> **Task to carry out**: Output the whole listing below. Keep it exact.
▶
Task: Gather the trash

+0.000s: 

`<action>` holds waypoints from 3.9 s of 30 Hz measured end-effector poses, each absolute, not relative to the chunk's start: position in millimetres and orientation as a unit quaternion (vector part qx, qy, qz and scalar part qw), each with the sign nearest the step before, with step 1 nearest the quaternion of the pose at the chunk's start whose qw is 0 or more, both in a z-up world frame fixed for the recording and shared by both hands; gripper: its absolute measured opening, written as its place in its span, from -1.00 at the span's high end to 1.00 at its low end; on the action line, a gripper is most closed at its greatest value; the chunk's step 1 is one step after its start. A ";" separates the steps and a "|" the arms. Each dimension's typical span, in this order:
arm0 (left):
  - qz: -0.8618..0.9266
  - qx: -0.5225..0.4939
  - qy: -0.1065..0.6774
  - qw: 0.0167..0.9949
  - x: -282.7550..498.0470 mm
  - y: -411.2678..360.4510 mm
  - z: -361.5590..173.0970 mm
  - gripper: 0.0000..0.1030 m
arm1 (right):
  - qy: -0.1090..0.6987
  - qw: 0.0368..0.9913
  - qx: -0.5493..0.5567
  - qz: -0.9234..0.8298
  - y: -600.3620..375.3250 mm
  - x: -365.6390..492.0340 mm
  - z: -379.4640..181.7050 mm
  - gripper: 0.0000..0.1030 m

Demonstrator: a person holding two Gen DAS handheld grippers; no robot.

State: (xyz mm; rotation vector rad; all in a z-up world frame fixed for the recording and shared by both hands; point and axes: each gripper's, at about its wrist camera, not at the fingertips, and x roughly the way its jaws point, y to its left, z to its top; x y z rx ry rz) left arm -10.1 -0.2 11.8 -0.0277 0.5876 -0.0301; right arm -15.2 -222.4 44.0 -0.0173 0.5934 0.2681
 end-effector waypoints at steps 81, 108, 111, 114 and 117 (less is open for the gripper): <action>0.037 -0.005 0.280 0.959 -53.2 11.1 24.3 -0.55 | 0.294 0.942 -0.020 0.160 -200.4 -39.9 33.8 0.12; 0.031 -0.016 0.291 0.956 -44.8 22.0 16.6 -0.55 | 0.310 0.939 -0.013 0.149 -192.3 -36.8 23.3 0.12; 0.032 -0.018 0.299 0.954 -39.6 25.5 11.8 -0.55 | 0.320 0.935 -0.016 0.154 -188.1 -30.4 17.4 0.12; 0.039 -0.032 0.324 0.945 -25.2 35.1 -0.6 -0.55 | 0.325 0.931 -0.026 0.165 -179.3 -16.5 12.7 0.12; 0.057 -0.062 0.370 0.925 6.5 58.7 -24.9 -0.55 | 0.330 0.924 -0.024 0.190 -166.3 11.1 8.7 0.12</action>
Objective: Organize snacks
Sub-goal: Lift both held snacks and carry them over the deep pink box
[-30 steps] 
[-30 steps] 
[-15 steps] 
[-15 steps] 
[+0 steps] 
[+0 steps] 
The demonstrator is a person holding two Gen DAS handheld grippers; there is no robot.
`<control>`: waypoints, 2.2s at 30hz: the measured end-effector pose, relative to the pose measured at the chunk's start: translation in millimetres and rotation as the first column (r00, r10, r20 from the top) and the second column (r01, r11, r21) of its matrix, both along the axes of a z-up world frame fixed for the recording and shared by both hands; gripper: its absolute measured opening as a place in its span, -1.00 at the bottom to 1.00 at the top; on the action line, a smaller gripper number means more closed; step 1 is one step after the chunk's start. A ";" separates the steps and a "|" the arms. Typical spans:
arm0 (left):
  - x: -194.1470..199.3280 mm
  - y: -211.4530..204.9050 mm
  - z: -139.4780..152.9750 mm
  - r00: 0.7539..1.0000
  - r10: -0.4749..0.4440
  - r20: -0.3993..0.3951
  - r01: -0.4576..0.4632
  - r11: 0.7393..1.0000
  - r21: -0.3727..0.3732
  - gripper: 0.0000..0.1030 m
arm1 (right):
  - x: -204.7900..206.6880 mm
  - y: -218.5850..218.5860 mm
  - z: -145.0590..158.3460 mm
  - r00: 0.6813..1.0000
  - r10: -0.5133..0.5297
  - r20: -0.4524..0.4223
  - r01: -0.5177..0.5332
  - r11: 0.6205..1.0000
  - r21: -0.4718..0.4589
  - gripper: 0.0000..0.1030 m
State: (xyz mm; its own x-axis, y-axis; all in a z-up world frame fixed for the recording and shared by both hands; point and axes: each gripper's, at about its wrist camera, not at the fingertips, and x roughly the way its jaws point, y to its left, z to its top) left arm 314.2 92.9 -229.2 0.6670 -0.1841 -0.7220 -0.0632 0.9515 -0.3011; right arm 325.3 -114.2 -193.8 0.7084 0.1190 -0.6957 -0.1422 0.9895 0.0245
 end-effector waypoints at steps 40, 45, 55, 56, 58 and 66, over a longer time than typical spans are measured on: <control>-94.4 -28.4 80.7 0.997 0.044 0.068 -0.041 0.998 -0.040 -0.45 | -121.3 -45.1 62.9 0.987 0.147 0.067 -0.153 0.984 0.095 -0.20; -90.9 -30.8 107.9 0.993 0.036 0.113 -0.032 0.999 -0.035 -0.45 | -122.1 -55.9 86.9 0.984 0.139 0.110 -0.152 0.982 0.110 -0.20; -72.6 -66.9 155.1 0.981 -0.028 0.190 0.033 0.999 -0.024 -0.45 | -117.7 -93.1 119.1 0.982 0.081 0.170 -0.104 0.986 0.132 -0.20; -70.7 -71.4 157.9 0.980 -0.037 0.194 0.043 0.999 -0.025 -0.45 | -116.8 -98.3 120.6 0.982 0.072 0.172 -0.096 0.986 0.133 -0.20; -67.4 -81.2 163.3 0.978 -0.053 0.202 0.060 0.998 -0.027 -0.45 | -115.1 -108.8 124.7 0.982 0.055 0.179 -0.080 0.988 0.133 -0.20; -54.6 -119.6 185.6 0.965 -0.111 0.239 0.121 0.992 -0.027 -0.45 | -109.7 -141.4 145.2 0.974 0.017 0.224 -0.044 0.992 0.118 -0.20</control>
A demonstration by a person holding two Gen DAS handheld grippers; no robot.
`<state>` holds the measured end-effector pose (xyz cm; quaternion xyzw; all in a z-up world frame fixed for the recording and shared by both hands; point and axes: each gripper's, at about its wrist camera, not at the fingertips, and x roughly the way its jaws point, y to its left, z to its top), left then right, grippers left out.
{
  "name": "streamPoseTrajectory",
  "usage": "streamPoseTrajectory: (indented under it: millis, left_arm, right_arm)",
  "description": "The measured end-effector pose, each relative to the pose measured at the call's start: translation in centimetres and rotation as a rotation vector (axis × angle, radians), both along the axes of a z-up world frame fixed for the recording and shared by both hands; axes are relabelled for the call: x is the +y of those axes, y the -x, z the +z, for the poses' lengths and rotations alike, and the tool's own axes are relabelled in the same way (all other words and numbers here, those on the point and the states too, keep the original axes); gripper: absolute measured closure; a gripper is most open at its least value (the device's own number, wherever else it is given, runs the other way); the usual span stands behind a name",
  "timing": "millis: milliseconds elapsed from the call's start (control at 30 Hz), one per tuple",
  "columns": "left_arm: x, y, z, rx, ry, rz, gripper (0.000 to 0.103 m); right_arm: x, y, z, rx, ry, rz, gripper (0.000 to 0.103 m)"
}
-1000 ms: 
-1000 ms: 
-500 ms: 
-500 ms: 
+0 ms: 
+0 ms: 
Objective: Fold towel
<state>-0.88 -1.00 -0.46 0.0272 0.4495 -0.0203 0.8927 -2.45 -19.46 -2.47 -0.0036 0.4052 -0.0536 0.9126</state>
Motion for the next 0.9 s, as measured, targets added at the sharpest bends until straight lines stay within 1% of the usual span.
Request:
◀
> **Output below**:
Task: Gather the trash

+0.000s: 

`<action>` holds waypoints from 3.9 s of 30 Hz measured end-effector poses, each absolute, not relative to the chunk's start: position in millimetres and orientation as a unit quaternion (vector part qx, qy, qz and scalar part qw), each with the sign nearest the step before, with step 1 nearest the quaternion of the pose at the chunk's start whose qw is 0 or more, both in a z-up world frame fixed for the recording and shared by both hands; gripper: its absolute measured opening, written as its place in its span, from -1.00 at the span's high end to 1.00 at its low end; on the action line, a gripper is most closed at its greatest value; the chunk's step 1 is one step after its start. A ";" separates the steps and a "|" the arms. Each dimension's typical span, in this order:
arm0 (left):
  - qz: -0.8618..0.9266
  - qx: -0.5225..0.4939
  - qy: -0.1065..0.6774
  - qw: 0.0167..0.9949
  - x: -282.7550..498.0470 mm
  - y: -411.2678..360.4510 mm
  - z: -361.5590..173.0970 mm
  - gripper: 0.0000..0.1030 m
arm1 (right):
  - qy: -0.1090..0.6987
  - qw: 0.0368..0.9913
  - qx: -0.5493..0.5567
  - qz: -0.9234..0.8298
  - y: -600.3620..375.3250 mm
  - x: -365.6390..492.0340 mm
  - z: -379.4640..181.7050 mm
  - gripper: 0.0000..0.1030 m

Demonstrator: a person holding two Gen DAS handheld grippers; no robot.

State: (xyz mm; rotation vector rad; all in a z-up world frame fixed for the recording and shared by both hands; point and axes: each gripper's, at about its wrist camera, not at the fingertips, and x roughly the way its jaws point, y to its left, z to its top; x y z rx ry rz) left arm -10.1 -0.2 11.8 -0.0277 0.5876 -0.0301; right arm -15.2 -222.4 44.0 -0.0173 0.5934 0.2681
 end-effector waypoints at steps 81, 108, 111, 114 and 117 (less is open for the gripper): <action>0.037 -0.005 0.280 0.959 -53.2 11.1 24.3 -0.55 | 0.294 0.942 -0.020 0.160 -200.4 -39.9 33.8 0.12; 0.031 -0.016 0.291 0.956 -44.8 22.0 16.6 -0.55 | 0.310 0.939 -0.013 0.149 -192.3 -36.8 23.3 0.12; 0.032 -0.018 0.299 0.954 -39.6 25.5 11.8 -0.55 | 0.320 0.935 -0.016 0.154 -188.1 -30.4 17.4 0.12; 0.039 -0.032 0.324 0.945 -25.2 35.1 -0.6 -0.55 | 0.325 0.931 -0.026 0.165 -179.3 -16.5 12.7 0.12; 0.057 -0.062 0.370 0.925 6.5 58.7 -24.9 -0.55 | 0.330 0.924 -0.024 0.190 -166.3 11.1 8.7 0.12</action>
Objective: Organize snacks
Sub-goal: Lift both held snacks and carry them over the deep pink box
[-30 steps] 
[-30 steps] 
[-15 steps] 
[-15 steps] 
[+0 steps] 
[+0 steps] 
The demonstrator is a person holding two Gen DAS handheld grippers; there is no robot.
`<control>`: waypoints, 2.2s at 30hz: the measured end-effector pose, relative to the pose measured at the chunk's start: translation in millimetres and rotation as the first column (r00, r10, r20 from the top) and the second column (r01, r11, r21) of its matrix, both along the axes of a z-up world frame fixed for the recording and shared by both hands; gripper: its absolute measured opening as a place in its span, -1.00 at the bottom to 1.00 at the top; on the action line, a smaller gripper number means more closed; step 1 is one step after the chunk's start. A ";" separates the steps and a "|" the arms. Typical spans:
arm0 (left):
  - x: -194.1470..199.3280 mm
  - y: -211.4530..204.9050 mm
  - z: -139.4780..152.9750 mm
  - r00: 0.7539..1.0000
  - r10: -0.4749..0.4440
  - r20: -0.3993..0.3951
  - r01: -0.4576..0.4632
  - r11: 0.7393..1.0000
  - r21: -0.3727..0.3732
  - gripper: 0.0000..0.1030 m
arm1 (right):
  - x: -204.7900..206.6880 mm
  - y: -218.5850..218.5860 mm
  - z: -145.0590..158.3460 mm
  - r00: 0.6813..1.0000
  - r10: -0.5133..0.5297
  - r20: -0.4524..0.4223
  - r01: -0.5177..0.5332
  - r11: 0.6205..1.0000
  - r21: -0.4718..0.4589
  - gripper: 0.0000..0.1030 m
State: (xyz mm; its own x-axis, y-axis; all in a z-up world frame fixed for the recording and shared by both hands; point and axes: each gripper's, at about its wrist camera, not at the fingertips, and x roughly the way its jaws point, y to its left, z to its top) left arm 314.2 92.9 -229.2 0.6670 -0.1841 -0.7220 -0.0632 0.9515 -0.3011; right arm 325.3 -114.2 -193.8 0.7084 0.1190 -0.6957 -0.1422 0.9895 0.0245
 end-effector waypoints at steps 40, 45, 55, 56, 58 and 66, over a longer time than typical spans are measured on: <control>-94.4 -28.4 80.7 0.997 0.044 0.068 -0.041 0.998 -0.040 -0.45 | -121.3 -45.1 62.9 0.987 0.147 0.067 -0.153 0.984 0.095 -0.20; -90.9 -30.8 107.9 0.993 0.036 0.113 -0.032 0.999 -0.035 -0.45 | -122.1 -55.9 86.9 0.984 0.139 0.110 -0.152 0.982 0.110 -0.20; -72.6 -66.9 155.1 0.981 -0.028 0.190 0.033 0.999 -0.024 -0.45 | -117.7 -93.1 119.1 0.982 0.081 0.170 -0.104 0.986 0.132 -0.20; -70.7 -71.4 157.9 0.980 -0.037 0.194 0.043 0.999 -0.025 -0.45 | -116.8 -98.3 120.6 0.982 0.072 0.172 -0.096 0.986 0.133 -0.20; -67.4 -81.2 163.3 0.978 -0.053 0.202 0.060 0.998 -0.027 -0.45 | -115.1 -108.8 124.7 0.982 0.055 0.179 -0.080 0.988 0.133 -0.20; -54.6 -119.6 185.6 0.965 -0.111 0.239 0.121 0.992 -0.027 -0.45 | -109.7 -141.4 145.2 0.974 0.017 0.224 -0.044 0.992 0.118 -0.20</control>
A demonstration by a person holding two Gen DAS handheld grippers; no robot.
`<state>` holds the measured end-effector pose (xyz cm; quaternion xyzw; all in a z-up world frame fixed for the recording and shared by both hands; point and axes: each gripper's, at about its wrist camera, not at the fingertips, and x roughly the way its jaws point, y to its left, z to its top), left then right, grippers left out.
{
  "name": "streamPoseTrajectory",
  "usage": "streamPoseTrajectory: (indented under it: millis, left_arm, right_arm)",
  "description": "The measured end-effector pose, each relative to the pose measured at the call's start: translation in centimetres and rotation as a rotation vector (axis × angle, radians), both along the axes of a z-up world frame fixed for the recording and shared by both hands; axes are relabelled for the call: x is the +y of those axes, y the -x, z the +z, for the poses' lengths and rotations alike, and the tool's own axes are relabelled in the same way (all other words and numbers here, those on the point and the states too, keep the original axes); gripper: absolute measured closure; a gripper is most open at its least value (the device's own number, wherever else it is given, runs the other way); the usual span stands behind a name",
  "timing": "millis: milliseconds elapsed from the call's start (control at 30 Hz), one per tuple",
  "columns": "left_arm: x, y, z, rx, ry, rz, gripper (0.000 to 0.103 m); right_arm: x, y, z, rx, ry, rz, gripper (0.000 to 0.103 m)"
}
-1000 ms: 
-1000 ms: 
-500 ms: 
-500 ms: 
+0 ms: 
+0 ms: 
Objective: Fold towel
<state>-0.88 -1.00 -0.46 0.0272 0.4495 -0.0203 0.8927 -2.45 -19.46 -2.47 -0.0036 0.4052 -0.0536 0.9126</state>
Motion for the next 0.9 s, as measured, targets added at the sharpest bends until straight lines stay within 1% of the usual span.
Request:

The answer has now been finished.